Performing corner detection on the gray level image, counting the number of corner points contained in each class, and selecting the class with the largest number of corner points as a text area in a video picture;

The specific steps of dividing the pixel points in the LAB image into a plurality of super pixels are as follows: dividing pixel points in the LAB image into a plurality of initial super pixels with the same size; calculating a clustering center of each super pixel; searching a cluster center closest to a cluster center in a neighborhood of a pixel point for the pixel point in the LAB image, taking a super pixel corresponding to the cluster center as a new super pixel to which the pixel point belongs, traversing all pixels in the LAB image, and updating the super pixel to which each pixel point belongs; judging whether iteration is finished or not, if not, returning to calculate a new cluster center of the super pixel; otherwise, the super-pixels with the number smaller than the threshold value are merged into other super-pixels which are overlapped with the boundary most, and the super-pixels of each pixel in the LAB image are updated;

The specific steps of screening the super pixels forming the candidate text area are as follows: calculating a corresponding gray level histogram of each super pixel in the gray level image, and taking the frequency average value of a plurality of adjacent gray levels in the histogram as the frequency of the middle gray level to obtain a smoothed gray level histogram; and taking the super-pixel with n peaks in the smoothed gray level histogram as the super-pixel constituting the candidate character area, and taking the gray level value corresponding to the peak as the characteristic of the super-pixel constituting the candidate character area.

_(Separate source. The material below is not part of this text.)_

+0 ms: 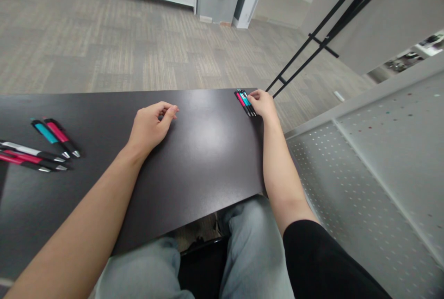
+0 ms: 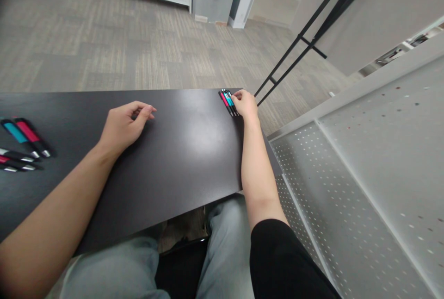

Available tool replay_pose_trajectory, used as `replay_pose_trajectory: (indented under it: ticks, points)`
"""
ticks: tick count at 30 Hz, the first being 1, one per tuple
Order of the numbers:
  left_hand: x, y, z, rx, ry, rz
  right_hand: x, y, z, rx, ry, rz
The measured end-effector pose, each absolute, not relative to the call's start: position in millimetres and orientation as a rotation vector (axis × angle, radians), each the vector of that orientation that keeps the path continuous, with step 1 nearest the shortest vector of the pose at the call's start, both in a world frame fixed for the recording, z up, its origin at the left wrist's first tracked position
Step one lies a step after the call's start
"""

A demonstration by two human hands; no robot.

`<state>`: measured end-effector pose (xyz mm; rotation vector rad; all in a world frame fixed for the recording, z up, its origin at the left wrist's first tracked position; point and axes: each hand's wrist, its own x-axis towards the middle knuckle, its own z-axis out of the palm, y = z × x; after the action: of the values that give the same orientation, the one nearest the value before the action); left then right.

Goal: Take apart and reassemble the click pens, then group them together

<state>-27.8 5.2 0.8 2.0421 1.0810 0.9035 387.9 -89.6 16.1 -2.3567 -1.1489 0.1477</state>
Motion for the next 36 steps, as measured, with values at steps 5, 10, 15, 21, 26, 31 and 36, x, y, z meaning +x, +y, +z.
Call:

2. The polling video text positioning method according to claim 1, wherein the specific steps of extracting the polling video key frame image are as follows:

3. The polling video text positioning method of claim 1, wherein the preprocessing comprises:

4. The method for locating polling video text according to claim 1, wherein the specific steps of classification are:

5. The polling video text positioning method as claimed in claim 1, wherein the specific steps of corner detection are as follows:

6. A polling video text positioning system, comprising:

A text region discrimination module configured to: performing corner detection on the gray level image, counting the number of corner points contained in each class, and selecting the class with the largest number of corner points as a text area in a video picture;

7. A computer readable storage medium having stored thereon a computer program, which when executed by a processor performs the steps of a method of polling video text locations as claimed in any one of claims 1-5.

8. A computer device comprising a memory, a processor and a computer program stored on the memory and executable on the processor, wherein the processor implements the steps of a method of locating a polled videotext as claimed in any of claims 1 to 5 when the program is executed.